Social justice was a major concern of the Old Testament prophets. The prophet Isaiah for example: 'Seek justice, rescue the oppressed, defend the orphan, plead for the widow.'(Isaiah 1:17) We're probably all aware of how important a concern about social justice has been historically for Catholic Anglicans. Perhaps more than anything else it was an active concern for social justice, caring for the poor, the disadvantaged, the marginalised, which gave credibility to churches arising from the Oxford Movement; which convinced people that Anglo-Catholics were not just concerned about trivialities, dressing up, bells and smells.

What about us at St Peter's? We take pride in our breakfast program for homeless people here every morning of the year. It is very worthwhile, and it's generous of St Peter's to host it. But apart from providing a place for it, it has to be said that St Peter's direct involvement in the breakfast program is minimal. There are only 3 or 4 people associated with the parish who are volunteers.
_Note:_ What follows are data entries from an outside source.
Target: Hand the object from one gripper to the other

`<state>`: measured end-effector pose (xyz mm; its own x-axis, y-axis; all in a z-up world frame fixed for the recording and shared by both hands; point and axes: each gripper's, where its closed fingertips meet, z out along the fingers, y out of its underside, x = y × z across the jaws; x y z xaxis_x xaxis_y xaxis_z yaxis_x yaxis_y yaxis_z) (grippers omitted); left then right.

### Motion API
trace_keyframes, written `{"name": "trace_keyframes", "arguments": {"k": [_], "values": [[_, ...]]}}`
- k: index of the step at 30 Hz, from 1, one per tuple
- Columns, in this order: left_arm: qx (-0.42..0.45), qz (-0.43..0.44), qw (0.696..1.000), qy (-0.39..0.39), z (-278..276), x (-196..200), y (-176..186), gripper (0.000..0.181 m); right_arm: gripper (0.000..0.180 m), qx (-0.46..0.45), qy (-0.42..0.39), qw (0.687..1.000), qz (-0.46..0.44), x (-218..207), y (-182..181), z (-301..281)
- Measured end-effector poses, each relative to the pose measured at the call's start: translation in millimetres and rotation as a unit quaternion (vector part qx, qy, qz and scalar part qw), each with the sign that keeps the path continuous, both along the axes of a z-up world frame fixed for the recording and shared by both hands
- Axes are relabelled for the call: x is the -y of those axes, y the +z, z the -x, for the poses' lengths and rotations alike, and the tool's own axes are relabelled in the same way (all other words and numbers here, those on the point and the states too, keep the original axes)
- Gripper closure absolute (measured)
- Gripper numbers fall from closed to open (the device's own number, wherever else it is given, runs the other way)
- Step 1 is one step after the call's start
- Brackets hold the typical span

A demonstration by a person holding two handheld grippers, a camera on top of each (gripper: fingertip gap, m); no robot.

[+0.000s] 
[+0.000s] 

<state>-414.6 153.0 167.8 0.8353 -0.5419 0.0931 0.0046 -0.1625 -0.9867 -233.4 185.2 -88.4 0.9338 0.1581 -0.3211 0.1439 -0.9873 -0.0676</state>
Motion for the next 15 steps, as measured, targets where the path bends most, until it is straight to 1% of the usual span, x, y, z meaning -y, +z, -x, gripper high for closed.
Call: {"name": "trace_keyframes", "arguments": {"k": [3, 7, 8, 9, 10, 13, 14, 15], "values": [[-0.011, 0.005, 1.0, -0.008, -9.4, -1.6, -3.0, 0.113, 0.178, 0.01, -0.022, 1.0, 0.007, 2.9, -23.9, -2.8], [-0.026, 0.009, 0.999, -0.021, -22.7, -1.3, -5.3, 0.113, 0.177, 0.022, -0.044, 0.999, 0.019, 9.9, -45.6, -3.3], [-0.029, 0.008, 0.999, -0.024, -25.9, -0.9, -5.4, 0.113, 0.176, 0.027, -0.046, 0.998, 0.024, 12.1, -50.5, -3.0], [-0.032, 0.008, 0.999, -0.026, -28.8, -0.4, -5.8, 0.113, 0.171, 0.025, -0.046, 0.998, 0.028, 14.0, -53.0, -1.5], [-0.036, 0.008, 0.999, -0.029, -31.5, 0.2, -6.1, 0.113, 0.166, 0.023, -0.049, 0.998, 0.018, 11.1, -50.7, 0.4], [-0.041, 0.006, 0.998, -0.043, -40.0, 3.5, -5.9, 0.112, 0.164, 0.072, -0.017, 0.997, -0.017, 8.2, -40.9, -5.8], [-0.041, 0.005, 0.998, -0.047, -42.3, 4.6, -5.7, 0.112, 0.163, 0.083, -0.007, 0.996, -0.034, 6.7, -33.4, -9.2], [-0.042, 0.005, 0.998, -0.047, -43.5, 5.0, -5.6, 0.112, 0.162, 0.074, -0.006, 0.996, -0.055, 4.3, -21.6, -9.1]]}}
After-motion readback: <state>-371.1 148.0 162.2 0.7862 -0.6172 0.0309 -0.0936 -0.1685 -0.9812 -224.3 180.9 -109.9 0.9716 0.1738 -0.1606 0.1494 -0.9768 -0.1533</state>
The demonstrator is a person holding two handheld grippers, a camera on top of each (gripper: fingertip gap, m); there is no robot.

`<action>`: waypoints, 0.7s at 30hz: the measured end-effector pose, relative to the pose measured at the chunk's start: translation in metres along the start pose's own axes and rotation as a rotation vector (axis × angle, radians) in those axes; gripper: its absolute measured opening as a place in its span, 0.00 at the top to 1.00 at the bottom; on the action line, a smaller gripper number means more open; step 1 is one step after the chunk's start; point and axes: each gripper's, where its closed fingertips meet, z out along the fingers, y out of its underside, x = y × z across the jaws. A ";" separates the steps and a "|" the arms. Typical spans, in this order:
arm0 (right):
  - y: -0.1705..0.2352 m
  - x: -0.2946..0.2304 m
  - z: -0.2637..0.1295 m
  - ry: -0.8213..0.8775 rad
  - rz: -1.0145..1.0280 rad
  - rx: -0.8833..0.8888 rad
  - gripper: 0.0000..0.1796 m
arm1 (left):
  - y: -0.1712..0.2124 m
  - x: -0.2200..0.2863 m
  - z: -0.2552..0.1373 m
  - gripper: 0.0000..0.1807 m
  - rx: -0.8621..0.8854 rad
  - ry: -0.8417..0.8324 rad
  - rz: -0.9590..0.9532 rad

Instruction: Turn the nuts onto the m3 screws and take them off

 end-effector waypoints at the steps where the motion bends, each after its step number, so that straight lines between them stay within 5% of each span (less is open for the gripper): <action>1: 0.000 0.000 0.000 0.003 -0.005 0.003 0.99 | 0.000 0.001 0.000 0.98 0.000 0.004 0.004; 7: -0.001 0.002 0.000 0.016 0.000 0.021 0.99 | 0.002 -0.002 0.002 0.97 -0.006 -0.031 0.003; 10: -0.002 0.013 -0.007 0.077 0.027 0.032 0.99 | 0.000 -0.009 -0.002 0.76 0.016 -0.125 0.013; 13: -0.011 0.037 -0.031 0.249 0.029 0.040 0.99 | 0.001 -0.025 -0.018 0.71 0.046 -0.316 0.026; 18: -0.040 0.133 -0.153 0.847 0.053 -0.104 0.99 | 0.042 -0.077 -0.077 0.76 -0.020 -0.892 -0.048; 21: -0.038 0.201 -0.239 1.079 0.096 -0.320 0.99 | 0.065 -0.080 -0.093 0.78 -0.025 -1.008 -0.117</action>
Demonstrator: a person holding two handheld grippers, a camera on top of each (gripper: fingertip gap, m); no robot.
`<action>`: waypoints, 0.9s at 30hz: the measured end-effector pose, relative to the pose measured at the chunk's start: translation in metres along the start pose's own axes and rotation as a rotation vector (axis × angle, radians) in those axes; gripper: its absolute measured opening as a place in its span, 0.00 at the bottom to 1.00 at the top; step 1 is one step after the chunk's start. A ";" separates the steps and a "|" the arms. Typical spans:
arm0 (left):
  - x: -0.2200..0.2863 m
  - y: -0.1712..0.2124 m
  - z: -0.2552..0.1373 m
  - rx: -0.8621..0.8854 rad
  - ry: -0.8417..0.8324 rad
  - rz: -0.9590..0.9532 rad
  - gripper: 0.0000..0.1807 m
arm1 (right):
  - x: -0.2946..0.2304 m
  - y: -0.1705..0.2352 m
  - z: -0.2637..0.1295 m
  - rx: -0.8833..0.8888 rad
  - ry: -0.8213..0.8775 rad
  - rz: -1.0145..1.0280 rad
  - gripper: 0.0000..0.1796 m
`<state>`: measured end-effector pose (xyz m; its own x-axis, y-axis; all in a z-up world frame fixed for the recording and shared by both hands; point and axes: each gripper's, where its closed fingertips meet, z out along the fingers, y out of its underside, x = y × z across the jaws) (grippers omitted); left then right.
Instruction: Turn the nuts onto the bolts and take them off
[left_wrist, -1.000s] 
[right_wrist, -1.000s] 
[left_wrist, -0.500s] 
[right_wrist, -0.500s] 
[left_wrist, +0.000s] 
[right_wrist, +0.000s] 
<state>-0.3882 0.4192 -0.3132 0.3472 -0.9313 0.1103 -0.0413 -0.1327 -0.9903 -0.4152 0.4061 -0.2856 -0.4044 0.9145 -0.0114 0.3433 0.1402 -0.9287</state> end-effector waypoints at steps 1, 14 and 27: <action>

Of course many of you are not in a position to help in this particular way, and no doubt many of you find other ways of helping the needy. In the gospel two Sundays ago we heard the parable of the last judgement, the sheep and the goats.(Matt. 25:31-40) We can see this parable as reminding us here at St Peter's that God is more concerned about how we — each one of us — help and care for the disadvantaged, the sick, the prisoner, the hungry, than he is about how perfectly we perform a high mass, how faithfully we maintain the liturgical tradition of St Peter's. The people of Jerusalem were condemned by the prophet Isaiah for their lack of justice. But they felt secure because they continued faithfully with their worship of God in the Temple; they felt secure because they were keeping exactly to the rubrics: offering sacrifices, burning incense, observing festivals. But, warns the prophet, this is not sufficient. 'I have had enough of burnt offerings of rams,' God says to the people; 'I do not delight in the blood of bulls, or of lambs, or of goats ... Incense is an abomination to me ... your new moons and your appointed festivals my soul hates.'(Isaiah 1:11-14) Isaiah warns the people: practising their religion is not enough, and goes on to tell them that they must 'seek justice, rescue the oppressed, defend the orphan, plead for the widow.' And so for us. Unless our worship here at St Peter's helps us to do this more effectively — to seek justice, care for the needy, and so on — then we have to question whether it's worth doing at all.

John the Baptist came as the forerunner, proclaiming that Israel's hopes were about to be fulfilled with the coming of Jesus, that God had not abandoned his people, that he would come to them. And the message of John, the message of the prophets, continues in the church: to encourage us, to maintain our hope, our confidence in God; but also to warn us: seek justice, rescue the oppressed, defend the orphan, plead for the widow.